Joseph-Antoine-Charles Couderc (10 March 1810 – 16 April 1875) was a French operatic tenor (and later baritone) prominent on the stages of the Opéra Comique in Paris where he created numerous roles.

==Life and career==
Couderc was born in Toulouse where his father had a grocery shop. He was working in his father's business when Louis Benoît Alphonse Révial (1810-1871) a tenor from Toulouse already studying at the Conservatoire de Paris convinced him to study singing and facilitated his entry to the conservatory in 1830. After studying singing there under Louis Nourrit, Couderc made his debut as Rodolphe in Boieldieu's Le petit chaperon de rouge at the Opéra-Comique in 1834. He created several roles with the company between 1834 and 1841 and was greatly admired for his acting ability. He sang in Belgium from 1842 until 1850 when he returned to the Opéra-Comique where he remained for the rest of his career singing leading tenor and later baritone roles.

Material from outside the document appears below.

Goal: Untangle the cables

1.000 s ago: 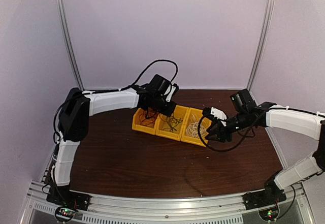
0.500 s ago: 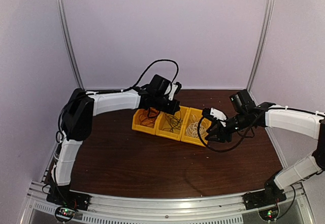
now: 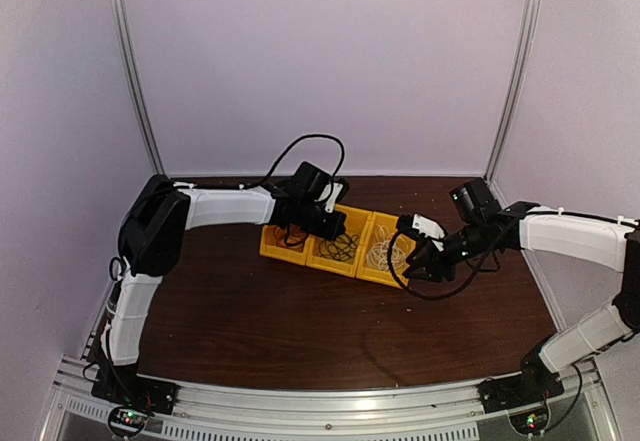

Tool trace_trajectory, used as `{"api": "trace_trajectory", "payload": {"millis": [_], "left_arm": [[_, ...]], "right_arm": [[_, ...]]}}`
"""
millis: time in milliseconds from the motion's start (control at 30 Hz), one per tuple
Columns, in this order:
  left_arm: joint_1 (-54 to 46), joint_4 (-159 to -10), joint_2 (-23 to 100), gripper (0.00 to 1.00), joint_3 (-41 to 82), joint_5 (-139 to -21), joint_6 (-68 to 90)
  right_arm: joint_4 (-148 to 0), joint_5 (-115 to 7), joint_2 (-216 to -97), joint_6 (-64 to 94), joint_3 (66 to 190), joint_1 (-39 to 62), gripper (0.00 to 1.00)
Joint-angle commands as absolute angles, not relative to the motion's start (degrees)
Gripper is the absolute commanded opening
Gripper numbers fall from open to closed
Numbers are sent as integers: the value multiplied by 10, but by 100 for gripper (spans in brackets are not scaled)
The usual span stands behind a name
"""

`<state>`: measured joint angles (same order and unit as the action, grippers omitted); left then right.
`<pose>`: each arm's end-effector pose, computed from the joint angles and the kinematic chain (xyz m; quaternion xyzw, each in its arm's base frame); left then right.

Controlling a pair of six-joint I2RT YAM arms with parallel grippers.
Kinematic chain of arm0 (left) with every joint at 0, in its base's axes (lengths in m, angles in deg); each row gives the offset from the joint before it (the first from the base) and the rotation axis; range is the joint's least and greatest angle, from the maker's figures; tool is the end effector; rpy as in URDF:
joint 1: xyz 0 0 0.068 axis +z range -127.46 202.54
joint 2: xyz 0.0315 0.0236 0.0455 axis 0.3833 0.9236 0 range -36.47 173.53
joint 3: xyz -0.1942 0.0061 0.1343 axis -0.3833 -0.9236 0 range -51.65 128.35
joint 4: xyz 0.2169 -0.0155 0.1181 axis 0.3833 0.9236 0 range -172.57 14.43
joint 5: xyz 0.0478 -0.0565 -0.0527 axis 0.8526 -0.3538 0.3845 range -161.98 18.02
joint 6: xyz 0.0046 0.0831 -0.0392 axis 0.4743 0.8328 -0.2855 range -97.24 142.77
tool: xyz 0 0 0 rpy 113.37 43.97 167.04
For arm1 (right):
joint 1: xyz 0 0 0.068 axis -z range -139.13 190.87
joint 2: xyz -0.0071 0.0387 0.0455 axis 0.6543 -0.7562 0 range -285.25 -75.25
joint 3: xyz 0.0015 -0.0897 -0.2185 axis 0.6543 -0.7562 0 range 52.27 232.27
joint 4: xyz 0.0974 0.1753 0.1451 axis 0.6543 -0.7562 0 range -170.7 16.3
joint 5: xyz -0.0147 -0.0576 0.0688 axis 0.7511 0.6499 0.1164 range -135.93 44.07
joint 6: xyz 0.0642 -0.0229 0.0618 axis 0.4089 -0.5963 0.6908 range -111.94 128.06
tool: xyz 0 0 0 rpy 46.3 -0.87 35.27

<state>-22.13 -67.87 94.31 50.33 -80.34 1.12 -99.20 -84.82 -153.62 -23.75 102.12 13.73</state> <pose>0.3549 -0.3677 0.1192 0.2110 0.8922 -0.2714 0.2930 0.2312 0.1768 0.1658 -0.5308 0.7302 0.3045 0.3039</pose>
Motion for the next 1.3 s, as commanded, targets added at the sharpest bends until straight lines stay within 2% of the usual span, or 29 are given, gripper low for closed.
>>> {"api": "trace_trajectory", "payload": {"millis": [0, 133, 233, 400, 600, 733, 833, 867, 900, 967, 1133, 1267], "left_arm": [[-220, -694, 942, 0, 507, -800, 11], [-220, -673, 923, 29, 518, -780, 23], [-220, -670, 892, 43, 512, -760, 30], [-220, -664, 837, 53, 500, -750, 46], [-221, -659, 752, 57, 474, -748, 69], [-219, -601, 686, 68, 456, -675, 120], [-214, -558, 626, 82, 429, -556, 157], [-208, -552, 605, 86, 416, -530, 166], [-200, -545, 586, 90, 403, -514, 170], [-174, -536, 546, 97, 379, -500, 167], [-85, -529, 456, 98, 296, -446, 85], [-44, -549, 406, 98, 259, -452, 76]], "right_arm": [[-992, -842, -1537, -245, 1019, 138, 42], [-992, -843, -1535, -243, 1019, 138, 42], [-991, -843, -1535, -240, 1020, 138, 42], [-987, -838, -1531, -234, 1023, 138, 41], [-979, -825, -1507, -203, 1056, 153, 42], [-987, -769, -1496, -182, 1106, 172, 45], [-967, -711, -1485, -136, 1151, 195, 64], [-941, -686, -1477, -105, 1160, 205, 75], [-914, -650, -1474, -78, 1166, 211, 98], [-888, -598, -1479, -44, 1185, 217, 100], [-850, -476, -1489, 33, 1222, 219, 100], [-847, -453, -1462, 33, 1233, 219, 100]]}}
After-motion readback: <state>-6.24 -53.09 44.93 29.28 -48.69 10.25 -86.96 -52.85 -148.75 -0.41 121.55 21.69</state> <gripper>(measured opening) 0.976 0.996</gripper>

One of Couderc's last role creations was that of Baladon in Jacques Offenbach's Vert-Vert in March 1869. He was originally to have sung the role of the Prince in the premiere of Offenbach's Fantasio the following year. Rehearsals had begun in early 1870, but were suspended when the outbreak of the Franco-Prussian War caused the closure of the Paris theatres. When the opera finally premiered in 1872, Couderc had retired from the stage. In his later years he taught at the Paris Conservatory. He died in Paris at the age of 65.

==Roles created==
Roles created by Couderc include:
- Daniel in Adam's Le chalet (1834)
- George in Halévy's L'éclair (1835)
- Benedict in Auber's L'ambassadrice (1836)

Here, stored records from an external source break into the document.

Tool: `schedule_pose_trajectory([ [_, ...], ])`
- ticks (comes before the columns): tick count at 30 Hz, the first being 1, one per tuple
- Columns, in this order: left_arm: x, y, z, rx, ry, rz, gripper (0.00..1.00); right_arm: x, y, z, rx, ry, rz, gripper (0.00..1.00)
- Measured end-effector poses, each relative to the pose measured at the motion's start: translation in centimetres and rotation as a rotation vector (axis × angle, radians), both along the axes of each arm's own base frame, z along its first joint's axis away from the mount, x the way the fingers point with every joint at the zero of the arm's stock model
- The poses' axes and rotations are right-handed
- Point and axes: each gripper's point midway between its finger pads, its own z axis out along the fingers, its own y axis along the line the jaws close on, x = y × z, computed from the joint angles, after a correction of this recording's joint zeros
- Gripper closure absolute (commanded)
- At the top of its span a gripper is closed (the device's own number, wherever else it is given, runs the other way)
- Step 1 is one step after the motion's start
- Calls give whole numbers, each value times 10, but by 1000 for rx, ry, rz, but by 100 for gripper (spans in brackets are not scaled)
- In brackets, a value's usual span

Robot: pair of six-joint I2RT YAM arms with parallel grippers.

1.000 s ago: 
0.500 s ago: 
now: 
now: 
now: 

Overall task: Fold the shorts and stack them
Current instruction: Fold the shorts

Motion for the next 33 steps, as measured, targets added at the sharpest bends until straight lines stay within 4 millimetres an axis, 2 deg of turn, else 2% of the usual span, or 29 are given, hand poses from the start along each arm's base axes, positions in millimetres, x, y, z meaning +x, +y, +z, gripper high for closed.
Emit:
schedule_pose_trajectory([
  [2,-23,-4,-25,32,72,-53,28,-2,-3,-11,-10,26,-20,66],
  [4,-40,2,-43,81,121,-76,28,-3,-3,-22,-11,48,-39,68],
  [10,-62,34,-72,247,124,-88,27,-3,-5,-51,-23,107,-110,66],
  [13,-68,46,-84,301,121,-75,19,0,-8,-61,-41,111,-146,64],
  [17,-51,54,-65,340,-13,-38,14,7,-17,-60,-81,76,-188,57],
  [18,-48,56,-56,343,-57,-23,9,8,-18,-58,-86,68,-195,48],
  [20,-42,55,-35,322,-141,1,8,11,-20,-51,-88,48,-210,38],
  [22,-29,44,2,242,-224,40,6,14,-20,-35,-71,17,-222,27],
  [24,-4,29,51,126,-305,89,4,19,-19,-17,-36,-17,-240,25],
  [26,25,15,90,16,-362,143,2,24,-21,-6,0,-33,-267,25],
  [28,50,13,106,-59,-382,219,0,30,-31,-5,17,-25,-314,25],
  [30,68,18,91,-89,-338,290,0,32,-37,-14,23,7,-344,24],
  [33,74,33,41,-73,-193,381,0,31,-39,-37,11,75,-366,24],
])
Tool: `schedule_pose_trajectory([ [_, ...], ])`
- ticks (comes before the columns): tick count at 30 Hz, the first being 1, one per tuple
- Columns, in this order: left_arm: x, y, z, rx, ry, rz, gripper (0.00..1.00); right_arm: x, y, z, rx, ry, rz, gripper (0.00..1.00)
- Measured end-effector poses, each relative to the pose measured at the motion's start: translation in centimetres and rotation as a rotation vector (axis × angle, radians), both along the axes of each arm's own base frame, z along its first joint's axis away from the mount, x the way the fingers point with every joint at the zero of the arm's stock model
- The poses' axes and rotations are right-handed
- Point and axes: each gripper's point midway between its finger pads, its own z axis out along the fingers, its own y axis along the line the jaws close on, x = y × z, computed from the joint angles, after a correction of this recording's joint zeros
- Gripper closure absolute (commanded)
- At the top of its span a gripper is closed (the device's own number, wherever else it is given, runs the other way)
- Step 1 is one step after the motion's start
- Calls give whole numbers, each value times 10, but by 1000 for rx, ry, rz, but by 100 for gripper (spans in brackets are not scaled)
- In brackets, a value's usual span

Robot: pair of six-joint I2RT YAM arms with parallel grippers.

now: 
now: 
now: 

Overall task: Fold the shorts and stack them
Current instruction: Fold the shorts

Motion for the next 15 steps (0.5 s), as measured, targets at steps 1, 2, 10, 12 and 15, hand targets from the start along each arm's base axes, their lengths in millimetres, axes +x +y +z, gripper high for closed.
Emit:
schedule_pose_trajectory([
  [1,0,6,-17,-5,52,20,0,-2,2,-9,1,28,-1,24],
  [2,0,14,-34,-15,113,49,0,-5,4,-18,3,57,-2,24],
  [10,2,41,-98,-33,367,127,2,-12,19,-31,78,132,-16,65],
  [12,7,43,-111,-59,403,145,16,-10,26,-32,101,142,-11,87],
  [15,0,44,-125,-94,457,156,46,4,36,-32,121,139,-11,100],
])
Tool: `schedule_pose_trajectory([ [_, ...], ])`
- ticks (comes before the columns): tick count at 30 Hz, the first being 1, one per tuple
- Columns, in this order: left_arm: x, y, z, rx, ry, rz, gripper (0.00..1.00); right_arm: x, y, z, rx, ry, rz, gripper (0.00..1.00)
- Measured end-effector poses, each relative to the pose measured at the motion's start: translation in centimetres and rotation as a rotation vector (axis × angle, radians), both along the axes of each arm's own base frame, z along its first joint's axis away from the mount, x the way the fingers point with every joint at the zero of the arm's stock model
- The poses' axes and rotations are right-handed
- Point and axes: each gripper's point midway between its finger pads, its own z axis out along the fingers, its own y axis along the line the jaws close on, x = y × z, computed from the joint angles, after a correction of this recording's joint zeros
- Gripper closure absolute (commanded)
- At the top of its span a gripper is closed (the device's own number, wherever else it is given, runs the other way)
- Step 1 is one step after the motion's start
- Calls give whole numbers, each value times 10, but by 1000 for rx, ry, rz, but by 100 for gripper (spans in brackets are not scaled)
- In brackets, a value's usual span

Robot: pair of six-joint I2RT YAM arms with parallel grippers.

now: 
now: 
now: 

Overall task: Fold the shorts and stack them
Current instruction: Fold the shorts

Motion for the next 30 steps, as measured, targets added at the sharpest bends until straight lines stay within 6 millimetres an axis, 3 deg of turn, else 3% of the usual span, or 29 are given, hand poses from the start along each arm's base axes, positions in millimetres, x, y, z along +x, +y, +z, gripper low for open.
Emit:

- Horace de Massarena in Auber's Le domino noir (1837)
- Péricart in Onslow's Le duc de Guise (1837)
- Henrique de Sandoval in Auber's Les diamants de la couronne (1841)
- Shakespeare in Thomas's Le songe d'une nuit d'été (1850)
- Clifford in Halévy's Le nabab (1853)
- Jean in Massé's Les noces de Jeannette (1853)
- Lanskoi in Auber's La circassienne (1861)
- Laerte in Thomas's Mignon (1866)
- Baladon in Offenbach's Vert-Vert (1869)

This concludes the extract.